汗をかき息を切らせて登った後には、これらのご褒美が待っているのだ。

きっと子どもたちも喜んでくれる…



そんな遠足を安全に成功させるためにも下見は欠かせない。


チャンスは育英西合宿の最終日だった。
6:00には登り始め、10:00迄には「星くずの村」に戻って、閉校式に参加する計画を立てた。



5:00に起床、用意を済ませて出発地点へ移動。

5:50 目指す「星が城」へ向け登山をスタートした。


早朝の朝靄に包まれ、石畳の箇所は足が滑るところがある。しかし子どもたちを引率する時間帯は大丈夫だろう…

6:40 寒霞渓着 誰もいない寒霞渓は初めてだ。1億円のトイレはこの時刻まだ自動扉が開かない。まあ、想定内。


寒霞渓そばの三笠山から星が城西峰を経て主峰の東峰へ。地図看板を確認していると、登山道ではなく遊歩道となっている。
「ゆっくり歩いて40分!」なるキャッチコピーもあった。


ずっと登りが続くが、遊歩道だけあって歩きやすい。頭上は左右の大木の葉が生い茂り緑のトンネルになっている。
夏の炎天下、緑のトンネルは子どもたちを守ってくれるに違いない。


これはいいコースだ。


そんな思いで歩き続けていると、遊歩道の左右の土が不自然に掘り返されたような跡が多く見られる場所に来た。

そしてその不自然な掘り返し跡はほぼ途切れることなく連続的に行く手に続いていた。



ゾワっとする感覚があった。

もしかして…

程なくして勘は的中していたことを知る。



進行方向の左側の草だか小枝だかがガサゴソ鳴った。

と、ほぼ同時に豚の鼻音そっくりのブーブーという鳴き声が、間近から聞こえた。


ついに遭遇してしまったかっ!

全身に緊張が走った。

イノシシだ!


相手を刺激してはならないと聞いていた。

走って逃げることはもちろん、立ち止まって武器を片手に挑んで行く…ようなことは厳禁らしい。(勿論そんなことはよーしないが…)

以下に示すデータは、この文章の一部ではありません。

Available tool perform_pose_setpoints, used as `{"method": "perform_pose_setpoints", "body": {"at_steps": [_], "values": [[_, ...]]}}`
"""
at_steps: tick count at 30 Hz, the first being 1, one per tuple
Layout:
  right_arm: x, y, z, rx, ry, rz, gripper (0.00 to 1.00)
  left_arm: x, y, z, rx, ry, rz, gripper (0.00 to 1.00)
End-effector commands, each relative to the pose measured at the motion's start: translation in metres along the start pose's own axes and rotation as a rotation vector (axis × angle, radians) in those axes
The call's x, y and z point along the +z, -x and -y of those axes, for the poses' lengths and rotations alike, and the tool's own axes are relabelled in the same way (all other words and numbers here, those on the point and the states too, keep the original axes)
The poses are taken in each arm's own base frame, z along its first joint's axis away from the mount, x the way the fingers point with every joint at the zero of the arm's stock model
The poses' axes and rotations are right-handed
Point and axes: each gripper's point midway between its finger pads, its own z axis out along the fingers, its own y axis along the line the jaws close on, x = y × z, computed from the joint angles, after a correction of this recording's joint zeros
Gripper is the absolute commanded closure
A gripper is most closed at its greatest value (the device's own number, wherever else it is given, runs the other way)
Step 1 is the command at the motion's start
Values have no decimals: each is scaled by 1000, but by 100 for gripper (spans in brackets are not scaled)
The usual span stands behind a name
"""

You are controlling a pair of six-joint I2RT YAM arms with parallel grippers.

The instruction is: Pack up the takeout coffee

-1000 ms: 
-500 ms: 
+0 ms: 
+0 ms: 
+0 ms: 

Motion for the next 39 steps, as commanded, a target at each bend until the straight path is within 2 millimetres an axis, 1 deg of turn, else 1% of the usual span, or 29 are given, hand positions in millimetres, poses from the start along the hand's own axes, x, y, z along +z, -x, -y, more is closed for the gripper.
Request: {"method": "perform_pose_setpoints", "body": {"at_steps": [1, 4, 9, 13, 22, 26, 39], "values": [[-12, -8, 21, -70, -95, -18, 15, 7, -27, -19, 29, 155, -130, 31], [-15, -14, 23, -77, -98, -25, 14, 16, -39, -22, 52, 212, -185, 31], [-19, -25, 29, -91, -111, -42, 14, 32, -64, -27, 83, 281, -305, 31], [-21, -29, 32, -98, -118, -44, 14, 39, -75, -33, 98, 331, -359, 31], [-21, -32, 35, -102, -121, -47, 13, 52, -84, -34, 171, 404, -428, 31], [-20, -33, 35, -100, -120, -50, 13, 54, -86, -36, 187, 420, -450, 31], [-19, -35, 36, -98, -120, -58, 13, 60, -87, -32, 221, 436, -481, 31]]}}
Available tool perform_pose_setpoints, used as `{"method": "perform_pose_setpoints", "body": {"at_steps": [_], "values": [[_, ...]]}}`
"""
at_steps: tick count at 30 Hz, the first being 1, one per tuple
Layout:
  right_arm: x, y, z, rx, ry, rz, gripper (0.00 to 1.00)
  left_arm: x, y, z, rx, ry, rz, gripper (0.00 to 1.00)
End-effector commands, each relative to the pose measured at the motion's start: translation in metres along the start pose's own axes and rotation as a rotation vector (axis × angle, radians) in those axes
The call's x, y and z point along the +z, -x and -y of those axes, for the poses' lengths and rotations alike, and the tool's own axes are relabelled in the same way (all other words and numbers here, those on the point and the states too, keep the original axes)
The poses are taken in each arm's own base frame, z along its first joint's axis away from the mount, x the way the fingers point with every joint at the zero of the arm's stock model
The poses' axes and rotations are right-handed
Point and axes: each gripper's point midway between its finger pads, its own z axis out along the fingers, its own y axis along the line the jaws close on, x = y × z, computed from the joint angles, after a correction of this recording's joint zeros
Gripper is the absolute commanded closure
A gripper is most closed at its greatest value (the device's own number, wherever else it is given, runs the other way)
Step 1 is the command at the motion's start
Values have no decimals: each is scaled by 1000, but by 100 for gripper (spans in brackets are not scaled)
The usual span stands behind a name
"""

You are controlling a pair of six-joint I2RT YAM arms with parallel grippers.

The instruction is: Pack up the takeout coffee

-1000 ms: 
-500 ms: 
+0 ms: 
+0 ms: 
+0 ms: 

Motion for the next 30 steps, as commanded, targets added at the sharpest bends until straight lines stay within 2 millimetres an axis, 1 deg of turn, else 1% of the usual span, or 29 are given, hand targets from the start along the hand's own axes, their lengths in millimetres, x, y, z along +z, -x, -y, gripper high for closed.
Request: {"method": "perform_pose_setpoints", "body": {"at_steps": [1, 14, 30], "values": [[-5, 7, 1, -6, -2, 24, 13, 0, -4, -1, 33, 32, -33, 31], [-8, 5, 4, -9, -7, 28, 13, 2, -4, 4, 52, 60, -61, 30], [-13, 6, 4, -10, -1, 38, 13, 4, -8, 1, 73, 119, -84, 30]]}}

自分なりに冷静を装いゆっくり歩みを進めながら、必死の思いで左側に意識を集中させていた。

その時、藪の音と鼻音が大きく鳴り、見ると大きな影が左奥に流れていった。

驚き立ち止まる僕の目の前を、今度はウリ坊(仔イノシシ)が右から左に猛スピードで遊歩道を横切って行った。さっきの大きな影の鼻音主を追って行ったように思えた。


行く先の道にはまだイノシシが掘り起こしたのであろう土塊が続いている。


でも、ここで引き返したのでは、下見を終えられない。
戻る道にもイノシシ、行く道にもイノシシの危険を感じ、先ほどまでかいていたのとは違う種類の汗でびっしょりになりながら、とりあえず山頂を目指すことにした。



薄曇りの山頂だったので眼下の絶景は拝めなかったが、吹く風は涼しく汗を入れることができた。


麓の駐車場迄は、身の安全のため大回りになるがドライブウェイを歩いて戻る選択をした。



捨てがたいほんとうに素敵なルートだった。

しかし、子どもたちを危険な目に合わせるわけにはいかない。

少なくとも「寒霞渓」から「星が城」迄のルートは変更しなくてはならない。



下見の大切さを思い知った今回の経験だった。